EXERCISE PROMPT
Take the material below from its first line through the line containing "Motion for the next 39" and, please, write those lines again exactly.

DATASET

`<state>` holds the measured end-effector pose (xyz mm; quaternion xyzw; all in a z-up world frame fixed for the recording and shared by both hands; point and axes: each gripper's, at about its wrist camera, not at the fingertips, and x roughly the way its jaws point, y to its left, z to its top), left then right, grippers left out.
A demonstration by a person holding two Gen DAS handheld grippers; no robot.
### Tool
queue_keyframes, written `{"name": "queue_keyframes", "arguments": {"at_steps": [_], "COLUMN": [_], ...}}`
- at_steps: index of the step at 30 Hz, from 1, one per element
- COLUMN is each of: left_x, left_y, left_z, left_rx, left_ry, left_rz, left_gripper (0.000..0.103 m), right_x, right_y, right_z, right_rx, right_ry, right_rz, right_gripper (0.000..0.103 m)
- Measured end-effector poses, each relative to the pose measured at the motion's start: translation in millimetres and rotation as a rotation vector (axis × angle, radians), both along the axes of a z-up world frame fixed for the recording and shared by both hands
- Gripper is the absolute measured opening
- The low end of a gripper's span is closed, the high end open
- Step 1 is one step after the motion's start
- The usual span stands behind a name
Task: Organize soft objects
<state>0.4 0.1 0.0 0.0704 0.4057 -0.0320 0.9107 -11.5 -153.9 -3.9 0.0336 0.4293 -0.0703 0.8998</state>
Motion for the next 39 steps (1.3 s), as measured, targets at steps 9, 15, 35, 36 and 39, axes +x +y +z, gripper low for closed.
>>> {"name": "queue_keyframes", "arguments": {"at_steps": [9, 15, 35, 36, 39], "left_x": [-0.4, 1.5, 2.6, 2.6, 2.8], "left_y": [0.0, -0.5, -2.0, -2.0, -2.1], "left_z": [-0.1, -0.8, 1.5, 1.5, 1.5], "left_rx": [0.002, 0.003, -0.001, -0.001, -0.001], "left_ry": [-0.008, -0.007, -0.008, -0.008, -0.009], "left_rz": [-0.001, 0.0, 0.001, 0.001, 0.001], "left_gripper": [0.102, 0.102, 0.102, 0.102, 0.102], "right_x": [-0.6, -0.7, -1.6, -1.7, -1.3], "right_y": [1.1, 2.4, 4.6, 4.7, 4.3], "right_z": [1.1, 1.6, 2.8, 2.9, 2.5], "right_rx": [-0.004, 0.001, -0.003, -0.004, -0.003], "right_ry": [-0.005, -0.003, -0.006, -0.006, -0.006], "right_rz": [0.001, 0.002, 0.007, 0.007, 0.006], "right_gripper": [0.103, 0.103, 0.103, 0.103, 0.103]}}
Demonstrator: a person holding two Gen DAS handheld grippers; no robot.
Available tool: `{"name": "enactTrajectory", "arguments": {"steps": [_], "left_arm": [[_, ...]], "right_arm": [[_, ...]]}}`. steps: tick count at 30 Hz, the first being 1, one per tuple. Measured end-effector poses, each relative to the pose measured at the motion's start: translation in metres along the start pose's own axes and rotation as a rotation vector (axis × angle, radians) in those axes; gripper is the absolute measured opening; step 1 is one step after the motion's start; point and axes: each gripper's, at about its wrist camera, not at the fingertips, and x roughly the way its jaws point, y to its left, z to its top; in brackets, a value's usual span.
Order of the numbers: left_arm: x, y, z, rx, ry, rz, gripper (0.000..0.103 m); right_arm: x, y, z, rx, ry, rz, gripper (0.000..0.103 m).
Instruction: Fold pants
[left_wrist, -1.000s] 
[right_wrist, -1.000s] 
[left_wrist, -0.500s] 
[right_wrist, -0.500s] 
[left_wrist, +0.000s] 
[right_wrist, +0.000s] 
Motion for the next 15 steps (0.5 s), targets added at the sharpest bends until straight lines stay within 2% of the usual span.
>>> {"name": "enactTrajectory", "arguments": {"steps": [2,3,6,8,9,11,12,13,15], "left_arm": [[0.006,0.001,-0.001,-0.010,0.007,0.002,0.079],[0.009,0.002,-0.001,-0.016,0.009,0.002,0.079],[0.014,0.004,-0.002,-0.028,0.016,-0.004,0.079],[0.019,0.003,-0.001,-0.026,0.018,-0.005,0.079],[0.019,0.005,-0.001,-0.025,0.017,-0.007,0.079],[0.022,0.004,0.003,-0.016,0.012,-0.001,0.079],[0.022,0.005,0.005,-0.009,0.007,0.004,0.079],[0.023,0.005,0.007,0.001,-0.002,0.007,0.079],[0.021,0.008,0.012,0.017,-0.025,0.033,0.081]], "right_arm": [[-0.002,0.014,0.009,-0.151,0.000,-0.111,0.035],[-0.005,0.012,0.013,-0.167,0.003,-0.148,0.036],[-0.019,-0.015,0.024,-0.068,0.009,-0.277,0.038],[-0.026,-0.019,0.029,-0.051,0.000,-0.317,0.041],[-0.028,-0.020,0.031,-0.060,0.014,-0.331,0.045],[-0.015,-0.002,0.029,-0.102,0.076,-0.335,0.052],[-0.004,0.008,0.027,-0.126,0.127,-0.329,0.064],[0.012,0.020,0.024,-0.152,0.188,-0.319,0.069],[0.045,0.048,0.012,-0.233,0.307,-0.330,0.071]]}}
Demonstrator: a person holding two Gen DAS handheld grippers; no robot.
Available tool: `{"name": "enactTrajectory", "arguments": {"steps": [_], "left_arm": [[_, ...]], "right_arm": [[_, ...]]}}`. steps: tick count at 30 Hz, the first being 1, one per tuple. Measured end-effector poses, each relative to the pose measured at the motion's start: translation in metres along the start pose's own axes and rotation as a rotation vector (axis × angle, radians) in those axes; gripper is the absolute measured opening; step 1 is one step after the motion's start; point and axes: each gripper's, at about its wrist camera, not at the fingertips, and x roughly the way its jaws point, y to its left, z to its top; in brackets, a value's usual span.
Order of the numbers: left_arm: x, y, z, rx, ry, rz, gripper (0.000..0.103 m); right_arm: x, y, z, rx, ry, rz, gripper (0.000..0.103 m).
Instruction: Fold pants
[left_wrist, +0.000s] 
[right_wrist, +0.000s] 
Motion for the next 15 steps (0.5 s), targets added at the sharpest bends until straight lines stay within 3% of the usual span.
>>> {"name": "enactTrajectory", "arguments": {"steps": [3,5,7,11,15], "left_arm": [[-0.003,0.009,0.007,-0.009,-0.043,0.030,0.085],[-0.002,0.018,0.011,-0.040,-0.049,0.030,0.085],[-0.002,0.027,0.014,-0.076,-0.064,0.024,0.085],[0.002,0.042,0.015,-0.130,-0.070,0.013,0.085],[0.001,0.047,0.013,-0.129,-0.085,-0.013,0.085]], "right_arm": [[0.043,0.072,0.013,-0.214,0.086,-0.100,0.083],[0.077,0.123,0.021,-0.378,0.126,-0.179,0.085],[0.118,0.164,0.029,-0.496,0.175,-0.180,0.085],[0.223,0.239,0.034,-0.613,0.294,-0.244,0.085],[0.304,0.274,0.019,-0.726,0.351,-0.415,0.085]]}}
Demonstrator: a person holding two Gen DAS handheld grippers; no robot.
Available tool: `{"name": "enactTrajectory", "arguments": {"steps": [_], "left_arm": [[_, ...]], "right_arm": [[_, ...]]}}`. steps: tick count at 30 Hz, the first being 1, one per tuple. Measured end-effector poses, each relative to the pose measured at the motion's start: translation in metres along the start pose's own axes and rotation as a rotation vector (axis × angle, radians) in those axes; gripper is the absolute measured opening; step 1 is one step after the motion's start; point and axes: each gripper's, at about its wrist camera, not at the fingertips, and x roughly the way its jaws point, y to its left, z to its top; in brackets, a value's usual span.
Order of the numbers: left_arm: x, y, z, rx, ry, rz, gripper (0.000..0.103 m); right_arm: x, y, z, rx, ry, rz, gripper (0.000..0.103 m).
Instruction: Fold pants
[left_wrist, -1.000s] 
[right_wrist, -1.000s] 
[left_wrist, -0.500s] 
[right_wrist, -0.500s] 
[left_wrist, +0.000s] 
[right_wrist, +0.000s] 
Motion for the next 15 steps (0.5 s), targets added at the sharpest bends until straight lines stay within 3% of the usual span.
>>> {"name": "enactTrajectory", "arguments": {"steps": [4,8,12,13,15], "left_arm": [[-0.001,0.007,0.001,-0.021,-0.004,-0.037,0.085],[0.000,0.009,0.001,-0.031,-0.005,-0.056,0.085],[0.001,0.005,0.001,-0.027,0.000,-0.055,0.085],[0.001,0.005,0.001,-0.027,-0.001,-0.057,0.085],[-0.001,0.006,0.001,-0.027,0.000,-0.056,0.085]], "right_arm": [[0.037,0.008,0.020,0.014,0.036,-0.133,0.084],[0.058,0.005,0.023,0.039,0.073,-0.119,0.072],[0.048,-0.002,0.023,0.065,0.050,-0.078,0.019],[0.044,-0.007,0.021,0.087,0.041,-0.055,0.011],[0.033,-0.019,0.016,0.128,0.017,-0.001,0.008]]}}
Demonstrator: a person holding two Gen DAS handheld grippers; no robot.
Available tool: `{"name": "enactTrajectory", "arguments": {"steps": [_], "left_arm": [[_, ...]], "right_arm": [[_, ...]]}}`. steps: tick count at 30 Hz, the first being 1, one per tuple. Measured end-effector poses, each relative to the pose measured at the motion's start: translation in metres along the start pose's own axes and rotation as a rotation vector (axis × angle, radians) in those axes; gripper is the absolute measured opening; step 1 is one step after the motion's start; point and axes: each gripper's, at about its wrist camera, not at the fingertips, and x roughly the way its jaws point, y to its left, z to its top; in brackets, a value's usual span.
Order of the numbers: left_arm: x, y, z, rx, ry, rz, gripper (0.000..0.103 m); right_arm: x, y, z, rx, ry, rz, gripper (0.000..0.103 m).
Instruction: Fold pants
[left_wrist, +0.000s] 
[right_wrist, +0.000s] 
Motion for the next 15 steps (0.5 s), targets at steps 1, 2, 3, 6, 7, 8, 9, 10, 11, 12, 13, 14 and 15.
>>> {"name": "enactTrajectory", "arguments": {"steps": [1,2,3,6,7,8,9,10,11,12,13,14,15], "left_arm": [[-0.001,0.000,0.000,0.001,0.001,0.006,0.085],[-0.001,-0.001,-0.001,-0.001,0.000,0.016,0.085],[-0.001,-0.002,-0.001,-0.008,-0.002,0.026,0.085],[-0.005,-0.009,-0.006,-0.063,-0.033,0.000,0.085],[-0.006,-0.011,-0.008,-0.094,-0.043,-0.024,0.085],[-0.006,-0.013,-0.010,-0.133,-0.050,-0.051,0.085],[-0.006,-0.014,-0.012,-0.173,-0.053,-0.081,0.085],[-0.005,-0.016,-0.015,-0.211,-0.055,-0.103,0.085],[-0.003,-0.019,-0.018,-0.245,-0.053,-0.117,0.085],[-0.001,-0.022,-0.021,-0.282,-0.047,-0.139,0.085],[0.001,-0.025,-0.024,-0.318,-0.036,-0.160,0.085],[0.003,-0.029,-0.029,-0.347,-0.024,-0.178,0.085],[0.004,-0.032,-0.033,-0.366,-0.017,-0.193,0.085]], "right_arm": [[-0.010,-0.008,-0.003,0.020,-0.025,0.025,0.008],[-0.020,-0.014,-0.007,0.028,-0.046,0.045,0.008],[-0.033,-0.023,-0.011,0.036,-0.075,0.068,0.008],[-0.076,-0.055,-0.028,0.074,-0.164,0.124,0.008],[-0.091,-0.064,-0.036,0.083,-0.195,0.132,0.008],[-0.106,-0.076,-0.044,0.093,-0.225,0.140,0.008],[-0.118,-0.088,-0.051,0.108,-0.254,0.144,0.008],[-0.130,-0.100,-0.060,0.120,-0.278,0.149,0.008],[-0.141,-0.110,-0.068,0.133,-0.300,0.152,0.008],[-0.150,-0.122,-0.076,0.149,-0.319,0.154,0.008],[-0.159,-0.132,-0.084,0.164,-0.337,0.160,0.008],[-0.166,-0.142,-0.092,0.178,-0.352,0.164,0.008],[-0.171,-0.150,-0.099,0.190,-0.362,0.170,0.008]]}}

SOLUTION FOR THIS TASK
`<state>` holds the measured end-effector pose (xyz mm; quaternion xyzw; all in a z-up world frame fixed for the recording and shared by both hands; point and axes: each gripper's, at about its wrist camera, not at the fingertips, and x roughly the way its jaws point, y to its left, z to its top), left then right, grippers left out.
A demonstration by a person holding two Gen DAS handheld grippers; no robot.
### Tool
queue_keyframes, written `{"name": "queue_keyframes", "arguments": {"at_steps": [_], "COLUMN": [_], ...}}`
- at_steps: index of the step at 30 Hz, from 1, one per element
- COLUMN is each of: left_x, left_y, left_z, left_rx, left_ry, left_rz, left_gripper (0.000..0.103 m), right_x, right_y, right_z, right_rx, right_ry, right_rz, right_gripper (0.000..0.103 m)
- Measured end-effector poses, each relative to the pose measured at the motion's start: translation in millimetres and rotation as a rotation vector (axis × angle, radians), both along the axes of a z-up world frame fixed for the recording and shared by both hands
- Gripper is the absolute measured opening
- The low end of a gripper's span is closed, the high end open
- Step 1 is one step after the motion's start
- The usual span stands behind a name
Task: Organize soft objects
<state>0.4 0.1 0.0 0.0704 0.4057 -0.0320 0.9107 -11.5 -153.9 -3.9 0.0336 0.4293 -0.0703 0.8998</state>
Motion for the next 39 steps (1.3 s), as measured, targets at steps 9, 15, 35, 36 and 39, axes +x +y +z, gripper low for closed.

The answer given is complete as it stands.